Der 1937 geborene Kläger Jose Antonio Fernandez Martinez
hatte 1984 beim Vatikan die Befreiung von seinem Gelübde der Ehelosigkeit beantragt
und 1985 zivil geheiratet. Seit 1991 unterrichtete er, inzwischen Vater von fünf Kindern,
katholische Religion und Ethik an einer staatlichen Oberschule in der Region Murcia.

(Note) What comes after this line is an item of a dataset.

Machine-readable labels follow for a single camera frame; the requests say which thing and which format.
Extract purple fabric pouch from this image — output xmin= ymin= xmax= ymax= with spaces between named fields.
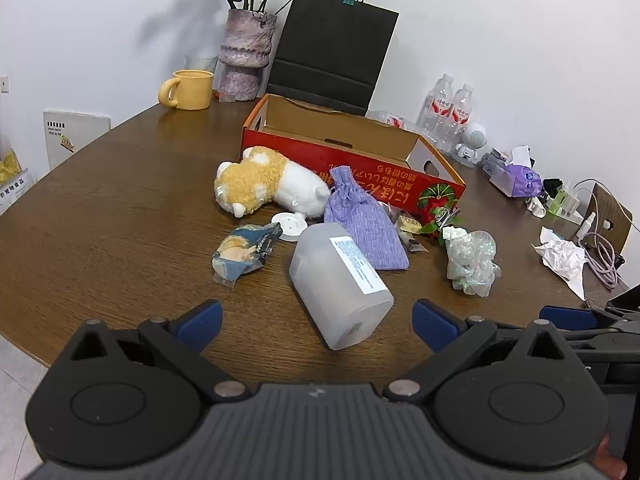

1996 erschien dort in einer Tageszeitung ein Beitrag über die „Bewegung für einen
freiwilligen Zölibat“, in der Fernandez als aktives Mitglied auftrat. In dem Artikel
äußerte die Gruppe Kritik an kirchlichen Positionen zu Abtreibung, Scheidung, Sexualität
und Empfängnisverhütung.
1997 befreite der Vatikan Fernandez von seinen priesterlichen
Gelübden, verbunden mit der Auflage, nicht weiter als katholischer Religionslehrer
zu arbeiten, sofern nicht der Ortsbischof anders entscheide. Zwei Wochen später teilte
der Bischof von Cartagena dem Bildungsministerium mit, der Lehrauftrag für Fernandez
solle nicht erneuert werden. Ein Arbeitsgericht in Murcia gab dem Lehrer mit einer
Diskriminierungsklage Recht. Hingegen schloss sich der Oberste Gerichtshof in Madrid
2001 in einem Berufungsverfahren der Sicht des Bildungsministeriums an, der Bischof
habe im Rahmen der kirchenrechtlichen Vorgaben korrekt gehandelt. Zudem sei die Nichtverlängerung
des Vertrags nicht mit einer Entlassung gleichzusetzen. Vor dem spanischen Verfassungsgericht
scheiterte Fernandez.
Der Menschenrechtgerichtshof in Straßburg erkannte im
Verhalten der spanischen Regierungsbehörden und der Kirchenleitung keine Beeinträchtigung
des Schutzes des Privatlebens. Die Kirche könne zu Recht eine besondere Loyalität
von Religionslehrern erwarten, da diese als Repräsentanten der Kirche angesehen werden
könnten. Widersprüche zwischen den zu unterrichtenden Lehren der katholischen Kirche
und der persönlichen Haltung eines Pädagogen könnten zu einem Glaubwürdigkeitsproblem
führen.
Auch der Bischof habe nicht unbegründet oder willkürlich gehandelt,
so die Straßburger Richter. Fernandez als ehemaliger Leiter eines Priesterseminars
hätte voraussehen können, dass sein öffentlicher Widerstand gegen bestimmte Kirchengesetze
Konsequenzen zeitigen würde. Aus den Konkordatsbestimmungen zwischen Spanien und dem
Heiligen Stuhl habe er wissen müssen, dass sein Unterrichtsvertrag ohne kirchliche
Lehrerlaubnis nicht verlängert werden könne.